• 28.04.2011

    Are you in the well being care field? If you are, and have been for at least a year, I bet you already have stories about workplace violence happening where you work. My focus in this post is on a strange phenomenon which has existed in the health care field for a lengthy time, but nowhere else where workplace violence is a “given.”

     

    There is the frequent belief in the well being care business, that violence in the workplace is “just a part of the job.” This belief is held almost universally, from the floor nurse and nursing assistant, right up by means of management to the highest level of administration.

     

    And, the frequent approaches for dealing with the reality that the healthcare business ranks 3rd out of all occupations for the number of workplace violence attacks that occur every year, range from denial to relying on patient agreements drafted by an attorney who believes that such a device will avoid an irrational, deranged, or agitated individual from lashing out!

     

    The fact that, just like most other businesses, even if the facility has a workplace violence strategy or policy, there is a curious absence of defensive training for the personal safety of workers.

     

    I say “curious,” simply because in every other business where violence in the workplace is a given – where it is observed as “just part of the job” – there is mandatory training to defend the employee from harm throughout these incidents.
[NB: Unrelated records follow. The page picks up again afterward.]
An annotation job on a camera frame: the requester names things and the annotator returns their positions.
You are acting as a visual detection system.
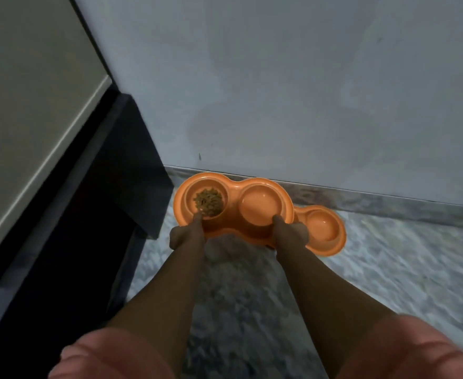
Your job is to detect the person's right hand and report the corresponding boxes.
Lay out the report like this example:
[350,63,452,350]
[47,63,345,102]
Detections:
[272,215,309,251]

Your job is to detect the person's left hand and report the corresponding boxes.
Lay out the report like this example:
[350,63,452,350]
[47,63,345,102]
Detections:
[169,212,207,251]

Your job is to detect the orange double pet bowl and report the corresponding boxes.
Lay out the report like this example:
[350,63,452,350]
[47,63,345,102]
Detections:
[269,205,347,258]
[173,172,295,246]

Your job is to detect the person's right forearm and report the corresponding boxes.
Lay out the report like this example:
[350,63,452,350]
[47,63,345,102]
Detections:
[276,245,397,378]

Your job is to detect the person's left forearm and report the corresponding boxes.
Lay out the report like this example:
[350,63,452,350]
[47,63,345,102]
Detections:
[106,242,206,369]

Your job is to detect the brown dry pet food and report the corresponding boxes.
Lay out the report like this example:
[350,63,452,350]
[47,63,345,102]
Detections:
[193,188,224,217]

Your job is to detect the black cabinet with grey top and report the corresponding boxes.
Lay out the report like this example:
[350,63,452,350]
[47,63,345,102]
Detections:
[0,0,174,379]

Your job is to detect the person's pink shirt sleeves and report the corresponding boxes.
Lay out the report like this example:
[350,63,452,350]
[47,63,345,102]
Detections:
[48,314,463,379]

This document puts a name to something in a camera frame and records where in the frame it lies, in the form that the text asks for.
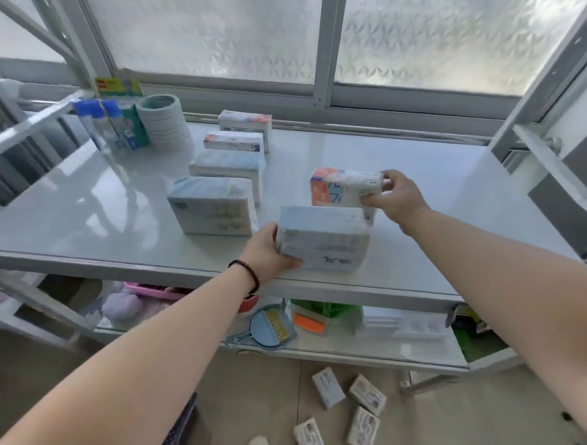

If we look at industries and occupations like:

     

     

    Law enforcement
    Physical security, and…
    Military service

     

    …we can see that violence is, or could be, a natural component of the job.

     

    And, if we can see that healthcare workers are subject to constant and in no way-ending contact with patients, family members, and guests who might be suffering from the effects of discomfort, grief, mental disorders, and/or the negative effects from the interactions of medications…

     

    …the situation for the average nurse or other medical expert is the exact same as that of the police officer.

     

    In fact, with statistics showing that the average nurse is assaulted 1 to 3 times per year, it’s worse!

     

    And however, there is little to nothing in the way of individual safety or self defense training to safeguard these workers from what is obviously “a part of the job.”

     

    The point here is this…

     

    If other occupations where violence is a natural component of the job have necessary and required training to protect the worker – why do healthcare administrators believe their industry is various?

     

    When there are laws that all of us need to abide by that make it illegal to assault a police officer – and police officers who are armed with weapons and powers of arrest – still get attacked…

     

    …how can administrators, and the lawyers who work for them, believe that a patient or employee contract will prevent the very same factor from happening to a physician, nurse, or technician?

     

    There is a growing trend inside the medical industry to move toward offering the essential training to not only prevent and prosecute acts of workplace violence against medical experts, but to supply the necessary training that would permit workers to defend against and escape from violent attacks.

     

    It is time to change the regular operating procedure in the medical business from one of denial and apathy, to one of proactive preparedness. Only then will workers be more safe, and the healthcare worker will have the same benefit of defensive and individual safety training that is provided and offered to other occupations where violence is “just component of the job!”